My hawks may fly frae tree to tree,

My lord may grip my vassal lands,

For there again maun I never be!

Old Ballad.

We left Morton, along with three companions in captivity, travelling in the custody of a small body of soldiers, who formed the rear-guard of the column under the command of Claverhouse, and were immediately under the charge of Sergeant Bothwell. Their route lay towards the hills in which the insurgent presbyterians were reported to be in arms. They had not prosecuted their march a quarter of a mile ere Claverhouse and Evandale galloped past them, followed by their orderly-men, in order to take their proper places in the column which preceded them.

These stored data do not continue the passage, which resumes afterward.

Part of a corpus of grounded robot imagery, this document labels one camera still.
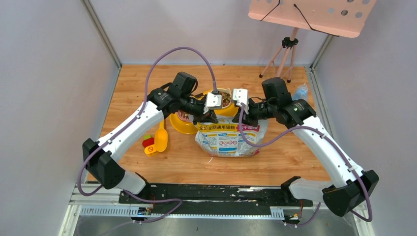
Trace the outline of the pet food bag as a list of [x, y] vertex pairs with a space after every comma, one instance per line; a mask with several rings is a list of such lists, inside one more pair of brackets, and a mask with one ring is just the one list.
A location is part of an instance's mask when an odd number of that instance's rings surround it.
[[232, 117], [218, 116], [218, 123], [197, 123], [195, 136], [200, 148], [211, 156], [247, 157], [260, 152], [258, 147], [249, 145], [241, 136], [238, 123]]

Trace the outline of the yellow plastic scoop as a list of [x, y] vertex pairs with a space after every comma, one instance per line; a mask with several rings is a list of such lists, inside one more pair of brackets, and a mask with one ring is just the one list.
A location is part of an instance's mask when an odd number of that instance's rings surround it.
[[159, 123], [159, 128], [154, 135], [154, 144], [157, 152], [164, 152], [168, 146], [168, 132], [165, 129], [165, 121]]

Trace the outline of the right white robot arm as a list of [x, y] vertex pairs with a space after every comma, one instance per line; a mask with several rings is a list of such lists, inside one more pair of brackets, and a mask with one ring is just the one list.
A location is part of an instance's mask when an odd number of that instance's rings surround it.
[[[337, 216], [351, 212], [370, 222], [373, 217], [370, 196], [379, 181], [376, 172], [364, 170], [350, 158], [328, 133], [310, 104], [304, 99], [292, 99], [283, 79], [267, 79], [262, 82], [262, 89], [265, 98], [258, 103], [249, 98], [246, 89], [236, 88], [232, 92], [232, 100], [239, 108], [234, 121], [238, 123], [243, 140], [261, 148], [292, 132], [309, 147], [330, 177], [330, 181], [291, 178], [281, 185], [283, 203], [291, 206], [299, 200], [311, 200], [324, 203]], [[287, 130], [263, 144], [253, 143], [243, 134], [245, 126], [255, 127], [259, 121], [270, 118]]]

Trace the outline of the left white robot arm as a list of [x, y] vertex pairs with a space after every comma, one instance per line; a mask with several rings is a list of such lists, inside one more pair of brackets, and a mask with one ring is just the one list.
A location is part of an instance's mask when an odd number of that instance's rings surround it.
[[214, 110], [222, 107], [220, 91], [208, 92], [198, 100], [191, 97], [197, 85], [195, 77], [179, 72], [171, 83], [152, 90], [146, 101], [117, 128], [97, 141], [88, 138], [83, 142], [82, 170], [87, 170], [102, 188], [127, 190], [137, 202], [147, 202], [151, 191], [146, 180], [118, 162], [150, 128], [178, 111], [192, 115], [197, 122], [216, 123]]

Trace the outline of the yellow double pet feeder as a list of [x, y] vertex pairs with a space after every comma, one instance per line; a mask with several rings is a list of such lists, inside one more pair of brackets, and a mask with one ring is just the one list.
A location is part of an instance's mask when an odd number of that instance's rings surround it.
[[[228, 116], [228, 117], [233, 117], [238, 112], [238, 108], [234, 105], [233, 101], [232, 101], [232, 105], [237, 110], [235, 112], [233, 112], [233, 114], [231, 116]], [[171, 123], [172, 127], [176, 131], [178, 131], [180, 133], [183, 133], [183, 134], [196, 134], [197, 131], [198, 131], [198, 129], [195, 127], [195, 125], [192, 123], [192, 121], [190, 123], [181, 121], [178, 118], [177, 113], [175, 113], [173, 115], [170, 115], [169, 116], [169, 120], [170, 120], [170, 123]]]

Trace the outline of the pet food kibble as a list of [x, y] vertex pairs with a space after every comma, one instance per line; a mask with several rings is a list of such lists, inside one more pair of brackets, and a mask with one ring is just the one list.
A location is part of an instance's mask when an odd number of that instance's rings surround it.
[[[214, 112], [216, 113], [216, 115], [221, 115], [221, 116], [231, 116], [233, 114], [233, 112], [235, 112], [237, 109], [232, 105], [232, 97], [231, 97], [231, 93], [229, 91], [226, 90], [222, 90], [221, 92], [222, 95], [222, 109], [220, 110], [214, 110]], [[199, 93], [197, 95], [191, 95], [191, 97], [195, 100], [202, 100], [203, 98], [205, 98], [205, 96], [208, 94], [208, 91], [203, 92], [203, 93]], [[185, 121], [185, 122], [190, 122], [190, 118], [189, 118], [190, 113], [187, 113], [183, 110], [179, 110], [177, 112], [177, 116], [180, 120]]]

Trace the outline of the pink bowl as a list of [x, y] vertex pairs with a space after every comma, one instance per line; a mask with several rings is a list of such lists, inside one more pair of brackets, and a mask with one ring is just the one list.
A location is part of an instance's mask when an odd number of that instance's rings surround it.
[[184, 111], [178, 111], [177, 116], [183, 122], [188, 122], [188, 123], [191, 122], [191, 120], [189, 119], [189, 114]]

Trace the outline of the cream bowl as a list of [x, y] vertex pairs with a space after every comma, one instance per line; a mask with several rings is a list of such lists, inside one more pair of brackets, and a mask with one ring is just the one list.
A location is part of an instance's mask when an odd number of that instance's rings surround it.
[[231, 101], [232, 101], [232, 95], [231, 95], [231, 91], [230, 89], [218, 89], [217, 91], [210, 91], [212, 93], [221, 93], [222, 95], [222, 108], [226, 108], [230, 105]]

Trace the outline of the red toy block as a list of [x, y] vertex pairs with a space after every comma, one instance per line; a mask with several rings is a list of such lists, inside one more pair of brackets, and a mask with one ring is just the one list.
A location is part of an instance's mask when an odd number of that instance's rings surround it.
[[150, 134], [146, 134], [143, 136], [142, 146], [144, 148], [147, 148], [149, 146], [154, 145], [154, 142], [155, 142], [154, 137]]

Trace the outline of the yellow toy block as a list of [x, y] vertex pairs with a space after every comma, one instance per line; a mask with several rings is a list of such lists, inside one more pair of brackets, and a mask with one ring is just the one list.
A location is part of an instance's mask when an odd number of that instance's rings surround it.
[[150, 145], [144, 148], [144, 153], [146, 156], [154, 156], [159, 154], [159, 152], [157, 151], [155, 145]]

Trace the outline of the pink music stand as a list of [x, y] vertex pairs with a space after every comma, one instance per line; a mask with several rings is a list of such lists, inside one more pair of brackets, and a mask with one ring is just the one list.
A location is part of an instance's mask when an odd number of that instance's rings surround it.
[[253, 0], [248, 16], [254, 20], [292, 27], [291, 36], [284, 38], [279, 48], [284, 51], [276, 72], [276, 76], [280, 77], [288, 56], [291, 62], [287, 73], [292, 73], [299, 29], [356, 38], [375, 3], [374, 0]]

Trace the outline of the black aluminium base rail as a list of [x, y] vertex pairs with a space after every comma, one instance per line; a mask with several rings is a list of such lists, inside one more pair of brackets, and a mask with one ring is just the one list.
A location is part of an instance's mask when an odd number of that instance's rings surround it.
[[159, 217], [197, 219], [299, 220], [304, 208], [321, 203], [337, 216], [344, 216], [364, 203], [359, 186], [335, 188], [328, 182], [310, 183], [312, 197], [296, 193], [304, 183], [293, 177], [280, 186], [202, 185], [155, 183], [138, 198], [125, 191], [100, 189], [90, 197], [74, 189], [71, 205], [81, 206], [82, 216], [126, 216], [144, 222]]

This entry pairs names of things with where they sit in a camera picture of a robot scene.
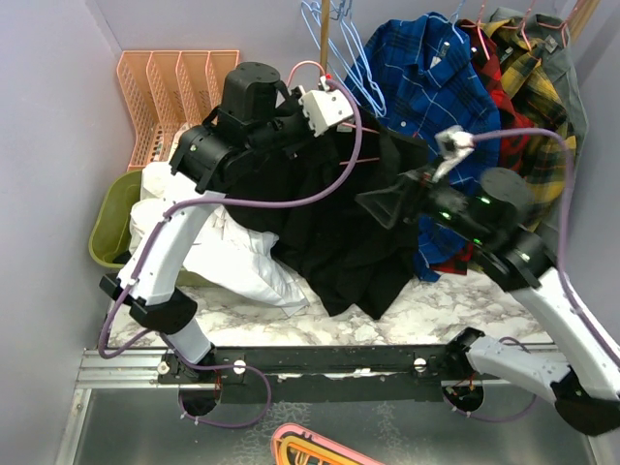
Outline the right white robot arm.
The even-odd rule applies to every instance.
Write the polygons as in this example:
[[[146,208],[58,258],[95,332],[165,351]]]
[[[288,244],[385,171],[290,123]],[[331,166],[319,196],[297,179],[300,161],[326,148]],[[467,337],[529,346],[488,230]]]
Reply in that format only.
[[[418,169],[356,197],[386,229],[423,215],[473,243],[475,263],[528,310],[565,357],[559,362],[528,354],[468,327],[448,342],[445,371],[457,379],[504,379],[551,403],[574,430],[600,436],[619,427],[619,352],[570,293],[558,259],[521,225],[531,199],[525,181],[503,168],[486,170],[471,196]]]

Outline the black shirt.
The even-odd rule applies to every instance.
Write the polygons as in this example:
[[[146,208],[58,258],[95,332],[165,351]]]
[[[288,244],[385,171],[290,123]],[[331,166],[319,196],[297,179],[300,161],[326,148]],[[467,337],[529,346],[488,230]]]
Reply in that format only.
[[[355,305],[380,319],[416,272],[418,226],[400,223],[388,230],[356,201],[360,193],[391,186],[402,172],[427,160],[427,143],[382,126],[367,111],[359,162],[328,197],[293,209],[231,206],[241,226],[270,232],[279,239],[271,249],[320,298],[330,316]],[[299,150],[296,158],[269,158],[231,187],[230,197],[281,202],[311,197],[332,184],[352,155],[355,135],[332,129]]]

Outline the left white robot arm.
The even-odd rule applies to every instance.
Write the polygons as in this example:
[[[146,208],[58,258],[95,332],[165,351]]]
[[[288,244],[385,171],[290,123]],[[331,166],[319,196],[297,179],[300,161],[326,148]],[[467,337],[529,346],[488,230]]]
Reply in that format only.
[[[145,332],[157,332],[182,357],[180,370],[199,383],[213,373],[212,343],[196,320],[196,302],[177,286],[182,270],[263,303],[301,308],[304,294],[271,257],[276,237],[240,226],[234,206],[277,210],[287,201],[232,198],[241,178],[278,155],[292,155],[336,119],[342,93],[327,77],[317,89],[289,89],[263,63],[228,73],[221,104],[184,132],[170,159],[160,220],[114,277],[101,282]]]

No sooner were they past than Bothwell halted the body which he commanded, and disencumbered Morton of his irons.

“King’s blood must keep word,” said the dragoon. “I promised you should be civilly treated as far as rested with me. — Here, Corporal Inglis, let this gentleman ride alongside of the other young fellow who is prisoner; and you may permit them to converse together at their pleasure, under their breath, but take care they are guarded by two files with loaded carabines. If they attempt an escape, blow their brains out. — You cannot call that using you uncivilly,” he continued, addressing himself to Morton, “it’s the rules of war, you know. — And, Inglis, couple up the parson and the old woman, they are fittest company for each other, d — n me; a single file may guard them well enough. If they speak a word of cant or fanatical nonsense, let them have a strapping with a shoulder-belt. There’s some hope of choking a silenced parson; if he is not allowed to hold forth, his own treason will burst him.”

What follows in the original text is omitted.